I slunk past the cabin of the cowherds, who were talking and laughing inside, utterly ashamed of the state to which I had been brought by my imbecility, and entered the inn stealthily, wishing to escape to my room unnoticed. But Favre met me in the passage, demanded, “Who is it?” screamed with fright when he got a light, and aroused the household. Two dozen heads then held solemn council over mine, with more talk than action. The natives were unanimous in recommending that hot wine (syn. vinegar), mixed with salt, should be rubbed into the cuts. I protested, but they insisted. It was all the doctoring they received. Whether their rapid healing was to be attributed to that simple remedy or to a good state of health, is a question; they closed up remarkably soon, and in a few days I was able to move again....

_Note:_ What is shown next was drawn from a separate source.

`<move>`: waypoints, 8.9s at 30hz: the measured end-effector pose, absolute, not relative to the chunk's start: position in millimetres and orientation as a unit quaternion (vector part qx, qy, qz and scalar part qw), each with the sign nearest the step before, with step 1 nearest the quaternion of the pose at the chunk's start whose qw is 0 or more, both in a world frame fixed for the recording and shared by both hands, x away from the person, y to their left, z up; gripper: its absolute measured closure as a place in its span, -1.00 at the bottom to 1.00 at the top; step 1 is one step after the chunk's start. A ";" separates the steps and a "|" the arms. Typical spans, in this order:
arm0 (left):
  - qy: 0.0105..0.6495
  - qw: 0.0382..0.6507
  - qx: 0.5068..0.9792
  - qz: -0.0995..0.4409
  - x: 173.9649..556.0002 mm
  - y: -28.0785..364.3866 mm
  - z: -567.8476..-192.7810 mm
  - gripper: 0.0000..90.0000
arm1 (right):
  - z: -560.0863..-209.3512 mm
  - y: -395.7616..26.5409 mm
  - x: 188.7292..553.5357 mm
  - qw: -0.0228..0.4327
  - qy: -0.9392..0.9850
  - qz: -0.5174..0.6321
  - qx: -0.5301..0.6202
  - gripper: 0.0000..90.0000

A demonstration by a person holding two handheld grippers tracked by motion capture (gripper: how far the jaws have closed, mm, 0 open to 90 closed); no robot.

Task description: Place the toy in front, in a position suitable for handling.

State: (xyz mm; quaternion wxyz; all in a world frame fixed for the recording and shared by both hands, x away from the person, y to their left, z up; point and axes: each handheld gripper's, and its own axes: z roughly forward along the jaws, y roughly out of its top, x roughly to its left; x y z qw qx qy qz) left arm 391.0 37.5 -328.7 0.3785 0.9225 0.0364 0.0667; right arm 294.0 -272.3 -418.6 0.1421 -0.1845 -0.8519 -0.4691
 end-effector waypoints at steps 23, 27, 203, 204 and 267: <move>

As it seldom happens that one survives such a fall, it may be interesting to record what my sensations were during its occurrence. I was perfectly conscious of what was happening, and felt each blow, but, like a patient under chloroform, experienced no pain. Each blow was, naturally, more severe than that which preceded it, and I distinctly remember thinking, “Well, if the next is harder still, that will be the end!” Like persons who have been rescued from drowning, I remember that the recollection of a multitude of things rushed through my head, many of them trivialities or absurdities which had been forgotten long before; and, more remarkable, this bounding through space did not feel disagreeable. But I think that in no very great distance more consciousness as well as sensation would have been lost, and upon that I base my belief, improbable as it seems, that death by a fall from a great height is as painless an end as can be experienced.
The battering was very rough, yet no bones were broken. The most severe cuts were, one four inches long on the top of the head, and another of three inches on the right temple; this latter bled frightfully. There was a formidable-looking cut, of about the same size as the last, on the palm of the left hand, and every limb was grazed or cut more or less seriously. The tips of the ears were taken off, and a sharp rock cut a circular bit out of the side of the left boot, sock, and ankle at one stroke. The loss of blood, although so great, did not seem to be permanently injurious. The only serious effect has been the reduction of a naturally retentive memory to a very commonplace one; and although my recollections of more distant occurrences remain unshaken, the events of that particular day would be clean gone but for the few notes which were written down before the accident.